È in questo frangente che, a dire di Gismondi, Peluso gli avrebbe motivato l’uscita dal gruppo assicurativo dei Ligresti con la propria paura di essere ancora in carica (e dunque potenzialmente coinvolto da iniziative giudiziarie) nel momento in cui i concambi della fusione con Unipol fossero stati cristallizzati con le irregolarità alle quali (sempre a dire di Gismondi) Peluso accennava riguardo le procedure in corso. Soprattutto perché — sostiene Gismondi riportando le asserite parole di Peluso — la banca d’affari Goldman Sachs in quel periodo si sarebbe impegnata per discostarsi dalle valutazioni di Gismondi e di Ernst & Young, i quali stimavano un patrimonio netto negativo di Unipol se calcolato con il metodo valutativo più comune: tentativo di abbellimento allo scopo — ancora una volta prospettato da Peluso secondo la deposizione di Gismondi — di poter poi assicurare a Unipol un più favorevole concambio nella fusione.
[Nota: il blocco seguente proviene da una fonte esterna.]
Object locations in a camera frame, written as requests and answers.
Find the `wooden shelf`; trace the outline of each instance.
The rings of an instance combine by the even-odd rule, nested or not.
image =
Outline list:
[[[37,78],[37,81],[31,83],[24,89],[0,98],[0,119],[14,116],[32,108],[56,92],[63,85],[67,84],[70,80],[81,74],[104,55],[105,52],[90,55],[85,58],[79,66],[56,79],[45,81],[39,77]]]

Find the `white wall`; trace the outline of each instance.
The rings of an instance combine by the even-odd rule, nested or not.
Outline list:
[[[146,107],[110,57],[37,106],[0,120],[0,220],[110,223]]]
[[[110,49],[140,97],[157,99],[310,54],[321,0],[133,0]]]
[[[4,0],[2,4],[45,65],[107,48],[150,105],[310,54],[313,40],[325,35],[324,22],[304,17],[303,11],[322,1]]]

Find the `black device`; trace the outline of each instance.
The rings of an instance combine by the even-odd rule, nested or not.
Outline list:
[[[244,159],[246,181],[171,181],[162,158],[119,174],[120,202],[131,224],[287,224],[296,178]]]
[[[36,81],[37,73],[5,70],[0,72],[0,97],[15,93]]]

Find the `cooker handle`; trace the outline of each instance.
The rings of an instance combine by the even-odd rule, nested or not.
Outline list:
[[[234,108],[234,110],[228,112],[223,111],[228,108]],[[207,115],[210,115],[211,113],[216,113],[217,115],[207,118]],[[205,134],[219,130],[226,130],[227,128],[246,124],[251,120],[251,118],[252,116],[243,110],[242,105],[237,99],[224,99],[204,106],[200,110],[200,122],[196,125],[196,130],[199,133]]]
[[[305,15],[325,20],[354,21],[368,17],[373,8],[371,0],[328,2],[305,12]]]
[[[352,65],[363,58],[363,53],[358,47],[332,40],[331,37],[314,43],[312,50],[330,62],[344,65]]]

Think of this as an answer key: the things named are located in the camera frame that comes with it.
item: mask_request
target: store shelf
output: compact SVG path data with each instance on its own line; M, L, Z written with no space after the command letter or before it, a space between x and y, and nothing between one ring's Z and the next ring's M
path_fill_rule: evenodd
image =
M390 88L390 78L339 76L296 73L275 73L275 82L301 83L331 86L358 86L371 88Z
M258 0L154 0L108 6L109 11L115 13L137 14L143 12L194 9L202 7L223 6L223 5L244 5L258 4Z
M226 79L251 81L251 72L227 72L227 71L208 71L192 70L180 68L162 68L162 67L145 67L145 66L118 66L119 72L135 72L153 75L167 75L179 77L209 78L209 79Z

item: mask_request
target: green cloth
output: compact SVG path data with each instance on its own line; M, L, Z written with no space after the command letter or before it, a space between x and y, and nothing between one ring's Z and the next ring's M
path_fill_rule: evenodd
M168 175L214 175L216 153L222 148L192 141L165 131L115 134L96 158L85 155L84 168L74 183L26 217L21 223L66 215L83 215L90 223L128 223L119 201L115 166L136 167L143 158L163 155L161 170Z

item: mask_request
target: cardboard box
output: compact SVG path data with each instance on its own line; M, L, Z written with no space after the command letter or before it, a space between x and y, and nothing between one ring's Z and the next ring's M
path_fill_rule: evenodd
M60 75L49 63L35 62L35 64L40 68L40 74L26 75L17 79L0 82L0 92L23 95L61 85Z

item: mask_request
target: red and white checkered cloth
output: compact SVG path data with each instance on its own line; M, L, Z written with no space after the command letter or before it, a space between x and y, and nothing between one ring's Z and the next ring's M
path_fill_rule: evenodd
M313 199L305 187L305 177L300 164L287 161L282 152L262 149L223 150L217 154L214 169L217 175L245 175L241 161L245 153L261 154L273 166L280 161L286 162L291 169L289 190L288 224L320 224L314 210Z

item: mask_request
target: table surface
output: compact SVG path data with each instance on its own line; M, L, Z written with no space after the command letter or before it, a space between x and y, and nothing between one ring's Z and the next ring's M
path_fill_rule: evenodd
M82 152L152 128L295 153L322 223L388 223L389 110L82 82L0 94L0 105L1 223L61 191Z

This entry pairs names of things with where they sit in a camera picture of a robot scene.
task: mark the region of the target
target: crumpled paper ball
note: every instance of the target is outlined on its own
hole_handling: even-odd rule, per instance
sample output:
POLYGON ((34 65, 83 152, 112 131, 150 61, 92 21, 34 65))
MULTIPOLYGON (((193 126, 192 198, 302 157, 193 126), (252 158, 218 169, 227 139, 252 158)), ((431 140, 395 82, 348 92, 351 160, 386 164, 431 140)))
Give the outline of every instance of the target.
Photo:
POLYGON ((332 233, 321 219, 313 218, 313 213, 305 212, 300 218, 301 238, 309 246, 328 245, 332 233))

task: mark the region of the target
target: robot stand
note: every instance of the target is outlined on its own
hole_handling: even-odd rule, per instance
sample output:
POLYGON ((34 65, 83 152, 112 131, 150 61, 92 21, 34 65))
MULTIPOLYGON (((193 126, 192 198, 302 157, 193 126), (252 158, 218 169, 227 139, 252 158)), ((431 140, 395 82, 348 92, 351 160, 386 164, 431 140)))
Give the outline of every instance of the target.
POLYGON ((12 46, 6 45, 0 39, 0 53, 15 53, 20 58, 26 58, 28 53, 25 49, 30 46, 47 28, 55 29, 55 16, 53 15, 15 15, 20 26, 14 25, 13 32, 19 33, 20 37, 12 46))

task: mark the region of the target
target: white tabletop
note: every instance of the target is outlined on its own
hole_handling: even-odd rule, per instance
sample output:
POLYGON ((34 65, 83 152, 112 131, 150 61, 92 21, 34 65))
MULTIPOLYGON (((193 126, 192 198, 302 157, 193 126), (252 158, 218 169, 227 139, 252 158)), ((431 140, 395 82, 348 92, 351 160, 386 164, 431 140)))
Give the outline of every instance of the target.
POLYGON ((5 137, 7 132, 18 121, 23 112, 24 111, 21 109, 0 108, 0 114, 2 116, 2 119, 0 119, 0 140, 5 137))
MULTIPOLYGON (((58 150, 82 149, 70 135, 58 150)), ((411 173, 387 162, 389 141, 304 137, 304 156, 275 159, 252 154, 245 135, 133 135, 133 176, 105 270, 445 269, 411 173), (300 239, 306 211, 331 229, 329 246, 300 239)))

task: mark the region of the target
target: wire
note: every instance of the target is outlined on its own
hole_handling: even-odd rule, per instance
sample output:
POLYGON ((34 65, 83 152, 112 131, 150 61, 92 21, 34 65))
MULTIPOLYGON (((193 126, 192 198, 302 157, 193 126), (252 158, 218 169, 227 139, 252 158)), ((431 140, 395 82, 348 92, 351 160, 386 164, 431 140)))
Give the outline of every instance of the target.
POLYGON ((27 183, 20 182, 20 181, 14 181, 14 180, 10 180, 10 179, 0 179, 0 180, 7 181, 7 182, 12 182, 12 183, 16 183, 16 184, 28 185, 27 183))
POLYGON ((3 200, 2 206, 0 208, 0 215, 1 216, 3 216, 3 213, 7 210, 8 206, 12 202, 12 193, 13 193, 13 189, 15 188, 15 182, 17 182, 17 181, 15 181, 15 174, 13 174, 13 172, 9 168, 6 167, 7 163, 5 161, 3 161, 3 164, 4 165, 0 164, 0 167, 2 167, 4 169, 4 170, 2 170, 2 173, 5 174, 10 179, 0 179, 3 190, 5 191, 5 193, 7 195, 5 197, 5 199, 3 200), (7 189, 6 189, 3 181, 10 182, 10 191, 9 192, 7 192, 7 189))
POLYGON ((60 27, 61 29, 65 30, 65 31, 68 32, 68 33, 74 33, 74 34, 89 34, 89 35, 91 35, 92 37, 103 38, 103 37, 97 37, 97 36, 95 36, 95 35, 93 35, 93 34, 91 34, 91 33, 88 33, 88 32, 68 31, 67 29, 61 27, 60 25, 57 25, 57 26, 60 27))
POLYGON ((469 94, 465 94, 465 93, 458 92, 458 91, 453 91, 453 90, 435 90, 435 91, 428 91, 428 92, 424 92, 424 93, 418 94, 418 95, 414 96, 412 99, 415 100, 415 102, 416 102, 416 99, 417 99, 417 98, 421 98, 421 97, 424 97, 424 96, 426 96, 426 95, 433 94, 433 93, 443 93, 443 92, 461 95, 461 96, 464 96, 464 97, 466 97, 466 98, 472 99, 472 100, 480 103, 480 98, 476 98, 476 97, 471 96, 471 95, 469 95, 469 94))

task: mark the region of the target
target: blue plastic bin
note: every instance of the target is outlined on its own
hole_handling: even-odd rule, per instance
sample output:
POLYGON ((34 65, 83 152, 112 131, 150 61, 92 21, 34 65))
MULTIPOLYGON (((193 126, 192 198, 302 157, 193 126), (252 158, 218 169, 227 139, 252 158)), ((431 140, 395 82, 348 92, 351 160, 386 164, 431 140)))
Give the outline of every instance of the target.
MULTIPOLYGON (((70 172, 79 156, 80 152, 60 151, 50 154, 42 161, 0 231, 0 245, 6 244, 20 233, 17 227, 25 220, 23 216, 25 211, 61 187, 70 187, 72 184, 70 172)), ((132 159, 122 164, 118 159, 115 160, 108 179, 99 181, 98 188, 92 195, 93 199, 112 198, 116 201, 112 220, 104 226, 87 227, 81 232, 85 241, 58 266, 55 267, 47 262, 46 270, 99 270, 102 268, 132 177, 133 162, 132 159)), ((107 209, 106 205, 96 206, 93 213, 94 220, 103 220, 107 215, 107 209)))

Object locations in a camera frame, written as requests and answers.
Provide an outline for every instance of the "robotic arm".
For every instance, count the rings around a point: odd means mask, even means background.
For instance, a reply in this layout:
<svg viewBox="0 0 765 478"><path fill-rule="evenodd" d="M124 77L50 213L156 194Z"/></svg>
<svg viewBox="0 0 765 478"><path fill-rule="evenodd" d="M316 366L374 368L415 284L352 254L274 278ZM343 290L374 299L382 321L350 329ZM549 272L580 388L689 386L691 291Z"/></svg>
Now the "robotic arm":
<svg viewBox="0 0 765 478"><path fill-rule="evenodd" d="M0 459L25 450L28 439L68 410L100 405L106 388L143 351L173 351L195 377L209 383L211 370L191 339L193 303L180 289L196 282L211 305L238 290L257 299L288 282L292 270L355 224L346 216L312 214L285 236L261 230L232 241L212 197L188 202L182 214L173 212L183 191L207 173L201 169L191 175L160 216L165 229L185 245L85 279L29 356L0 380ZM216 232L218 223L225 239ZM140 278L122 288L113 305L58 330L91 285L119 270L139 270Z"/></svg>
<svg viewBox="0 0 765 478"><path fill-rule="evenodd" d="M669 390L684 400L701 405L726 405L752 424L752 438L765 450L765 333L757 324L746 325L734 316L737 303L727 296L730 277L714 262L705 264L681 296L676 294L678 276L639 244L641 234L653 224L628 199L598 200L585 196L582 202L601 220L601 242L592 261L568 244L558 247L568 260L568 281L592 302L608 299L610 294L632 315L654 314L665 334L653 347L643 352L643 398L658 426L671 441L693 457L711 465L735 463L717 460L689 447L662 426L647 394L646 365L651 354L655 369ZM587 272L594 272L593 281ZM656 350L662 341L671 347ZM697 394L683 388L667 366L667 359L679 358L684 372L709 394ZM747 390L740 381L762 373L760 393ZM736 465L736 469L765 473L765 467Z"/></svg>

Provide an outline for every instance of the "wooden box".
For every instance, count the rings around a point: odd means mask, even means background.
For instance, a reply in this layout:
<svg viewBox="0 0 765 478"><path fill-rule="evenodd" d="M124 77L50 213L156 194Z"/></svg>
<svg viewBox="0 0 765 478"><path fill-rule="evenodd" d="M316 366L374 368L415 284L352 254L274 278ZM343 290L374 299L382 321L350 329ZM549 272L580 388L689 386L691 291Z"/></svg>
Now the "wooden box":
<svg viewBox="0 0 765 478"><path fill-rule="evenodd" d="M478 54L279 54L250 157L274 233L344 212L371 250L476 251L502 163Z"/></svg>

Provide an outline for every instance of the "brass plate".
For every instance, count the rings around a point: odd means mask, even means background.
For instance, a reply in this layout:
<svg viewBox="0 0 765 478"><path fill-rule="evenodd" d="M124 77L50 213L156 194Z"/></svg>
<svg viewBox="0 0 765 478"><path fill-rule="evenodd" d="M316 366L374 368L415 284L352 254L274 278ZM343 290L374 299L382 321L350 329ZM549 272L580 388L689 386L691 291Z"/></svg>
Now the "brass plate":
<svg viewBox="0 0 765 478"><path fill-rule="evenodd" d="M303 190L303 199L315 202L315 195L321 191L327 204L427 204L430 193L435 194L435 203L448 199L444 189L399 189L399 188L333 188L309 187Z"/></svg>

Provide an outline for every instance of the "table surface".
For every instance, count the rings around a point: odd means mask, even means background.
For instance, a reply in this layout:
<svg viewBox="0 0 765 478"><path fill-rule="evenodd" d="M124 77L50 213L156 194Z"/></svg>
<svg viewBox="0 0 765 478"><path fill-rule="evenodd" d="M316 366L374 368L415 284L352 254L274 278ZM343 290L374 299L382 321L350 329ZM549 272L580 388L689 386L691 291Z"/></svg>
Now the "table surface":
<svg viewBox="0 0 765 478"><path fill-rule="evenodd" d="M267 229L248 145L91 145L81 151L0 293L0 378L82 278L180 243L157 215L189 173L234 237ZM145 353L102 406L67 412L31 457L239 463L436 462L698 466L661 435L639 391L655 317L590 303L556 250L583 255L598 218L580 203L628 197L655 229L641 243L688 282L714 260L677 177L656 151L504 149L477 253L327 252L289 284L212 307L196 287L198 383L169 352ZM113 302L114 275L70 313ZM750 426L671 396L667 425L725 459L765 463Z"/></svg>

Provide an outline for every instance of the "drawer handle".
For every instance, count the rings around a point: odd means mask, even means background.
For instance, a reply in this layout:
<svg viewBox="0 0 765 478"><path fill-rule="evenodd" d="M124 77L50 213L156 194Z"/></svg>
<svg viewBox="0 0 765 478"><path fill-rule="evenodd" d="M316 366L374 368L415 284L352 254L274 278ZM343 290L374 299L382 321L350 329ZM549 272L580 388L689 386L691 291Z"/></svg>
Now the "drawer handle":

In attesa che l’inchiesta metta a fuoco i contorni del colloquio, già da questi pochi passaggi si intuisce che essa sta inquadrando non solo il ruolo dei Ligresti, ma anche il problema dei concambi della fusione, influenzato tra l’altro dalla complessa questione della valutazione dei derivati in pancia a Unipol. Nei documenti della fusione, la compagnia ha comunicato che, «a fronte di un valore di bilancio al 30 giugno 2013 di 5,198 miliardi di titoli derivati, il valore di mercato si attestava a 4,767 miliardi»; e che «non si può comunque escludere che, all’esito delle verifiche in corso di Consob, siano richiesti adeguamenti alle metodologie di pricing utilizzate e che a tali adeguamenti possano conseguire impatti sulla situazione patrimoniale, economica e finanziaria consolidata della società risultante dalla fusione». Pochi giorni fa, illustrando il rendiconto di nove mesi del 2013, il numero uno di Unipol, Carlo Cimbri, ha poi rimarcato come «dall’inizio dell’anno l’esposizione ai titoli ristrutturati» si fosse «ridotta di 1 miliardo, a 6,63 miliardi a valore di carico», contabilizzando «plusvalenze per 40 milioni».